** Opening Data shown block **
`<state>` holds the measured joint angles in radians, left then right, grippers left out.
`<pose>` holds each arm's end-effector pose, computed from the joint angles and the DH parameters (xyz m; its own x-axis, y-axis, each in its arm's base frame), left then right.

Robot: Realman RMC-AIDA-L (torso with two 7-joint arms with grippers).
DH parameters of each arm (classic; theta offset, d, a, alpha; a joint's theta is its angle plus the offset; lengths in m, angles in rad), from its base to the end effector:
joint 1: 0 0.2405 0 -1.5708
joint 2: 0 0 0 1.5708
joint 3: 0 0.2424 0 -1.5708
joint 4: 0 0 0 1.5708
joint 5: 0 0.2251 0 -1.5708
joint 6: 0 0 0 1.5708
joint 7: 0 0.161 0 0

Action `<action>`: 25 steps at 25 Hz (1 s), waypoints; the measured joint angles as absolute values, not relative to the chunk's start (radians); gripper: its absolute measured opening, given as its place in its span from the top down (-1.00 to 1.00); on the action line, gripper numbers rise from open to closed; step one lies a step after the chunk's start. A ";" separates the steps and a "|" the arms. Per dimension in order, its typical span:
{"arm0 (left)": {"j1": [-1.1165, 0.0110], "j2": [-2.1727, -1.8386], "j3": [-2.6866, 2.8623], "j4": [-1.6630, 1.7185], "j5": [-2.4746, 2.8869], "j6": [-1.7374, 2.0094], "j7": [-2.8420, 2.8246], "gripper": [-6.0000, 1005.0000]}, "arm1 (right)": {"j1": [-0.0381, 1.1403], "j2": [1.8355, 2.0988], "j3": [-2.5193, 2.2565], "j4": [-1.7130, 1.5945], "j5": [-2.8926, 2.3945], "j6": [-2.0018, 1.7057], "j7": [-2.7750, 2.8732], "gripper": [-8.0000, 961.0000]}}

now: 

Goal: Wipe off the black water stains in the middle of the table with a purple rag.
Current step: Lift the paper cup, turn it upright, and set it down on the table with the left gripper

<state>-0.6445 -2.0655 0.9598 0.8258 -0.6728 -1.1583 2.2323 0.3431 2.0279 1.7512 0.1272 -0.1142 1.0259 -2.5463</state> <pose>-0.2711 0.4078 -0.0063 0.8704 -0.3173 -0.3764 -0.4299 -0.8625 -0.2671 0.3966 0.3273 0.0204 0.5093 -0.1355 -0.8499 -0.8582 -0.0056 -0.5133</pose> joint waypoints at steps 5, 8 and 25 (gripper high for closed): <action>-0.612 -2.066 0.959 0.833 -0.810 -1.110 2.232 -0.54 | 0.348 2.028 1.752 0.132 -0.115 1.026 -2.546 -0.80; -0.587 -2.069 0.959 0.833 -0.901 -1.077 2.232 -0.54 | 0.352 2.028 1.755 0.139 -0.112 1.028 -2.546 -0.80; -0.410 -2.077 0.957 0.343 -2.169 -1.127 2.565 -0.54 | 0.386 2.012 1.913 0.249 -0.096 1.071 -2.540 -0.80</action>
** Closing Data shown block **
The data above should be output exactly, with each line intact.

# [Result]
`<state>` holds the measured joint angles in radians, left then right, grippers left out.
`<pose>` holds each arm's end-effector pose, computed from the joint angles and the DH parameters (xyz m; its own x-axis, y-axis, each in its arm's base frame), left then right.

Robot: Realman RMC-AIDA-L (torso with two 7-joint arms with grippers).
DH parameters of each arm (classic; theta offset, d, a, alpha; a joint's theta is its angle plus the offset; lengths in m, angles in rad), from its base to the end effector:
joint 1: 0 0.2405 0 -1.5708
joint 2: 0 0 0 1.5708
joint 3: 0 0.2424 0 -1.5708
joint 4: 0 0 0 1.5708
joint 5: 0 0.2251 0 -1.5708
joint 6: 0 0 0 1.5708
joint 7: 0 0.161 0 0

Action `<action>`: 25 steps at 25 Hz (1 s), waypoints; the measured joint angles as absolute values, not relative to the chunk's start (radians); gripper: its absolute measured opening, given as its place in its span from the top down (-1.00 to 1.00); on the action line, gripper numbers rise from open to closed; step one lies a step after the chunk's start. A ";" separates the steps and a "|" the arms. Per dimension in order, its typical span:
{"arm0 (left)": {"j1": [-1.1165, 0.0110], "j2": [-2.1727, -1.8386], "j3": [-2.6866, 2.8623], "j4": [-1.6630, 1.7185], "j5": [-2.4746, 2.8869], "j6": [-1.7374, 2.0094], "j7": [-2.8420, 2.8246], "gripper": [-6.0000, 1005.0000]}, "arm1 (right)": {"j1": [-0.0381, 1.1403], "j2": [1.8355, 2.0988], "j3": [-2.5193, 2.2565], "j4": [-1.7130, 1.5945], "j5": [-2.8926, 2.3945], "j6": [-2.0018, 1.7057], "j7": [-2.7750, 2.8732], "gripper": [-8.0000, 961.0000]}}

now: 

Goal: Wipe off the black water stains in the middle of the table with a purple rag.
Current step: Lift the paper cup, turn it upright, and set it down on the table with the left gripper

<state>-0.6445 -2.0655 0.9598 0.8258 -0.6728 -1.1583 2.2323 0.3431 2.0279 1.7512 0.1272 -0.1142 1.0259 -2.5463</state> <pose>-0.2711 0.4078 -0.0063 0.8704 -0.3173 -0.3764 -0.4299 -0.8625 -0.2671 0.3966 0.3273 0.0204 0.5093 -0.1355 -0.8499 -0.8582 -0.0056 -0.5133</pose> joint waypoints at steps 5, 8 and 25 (gripper high for closed): <action>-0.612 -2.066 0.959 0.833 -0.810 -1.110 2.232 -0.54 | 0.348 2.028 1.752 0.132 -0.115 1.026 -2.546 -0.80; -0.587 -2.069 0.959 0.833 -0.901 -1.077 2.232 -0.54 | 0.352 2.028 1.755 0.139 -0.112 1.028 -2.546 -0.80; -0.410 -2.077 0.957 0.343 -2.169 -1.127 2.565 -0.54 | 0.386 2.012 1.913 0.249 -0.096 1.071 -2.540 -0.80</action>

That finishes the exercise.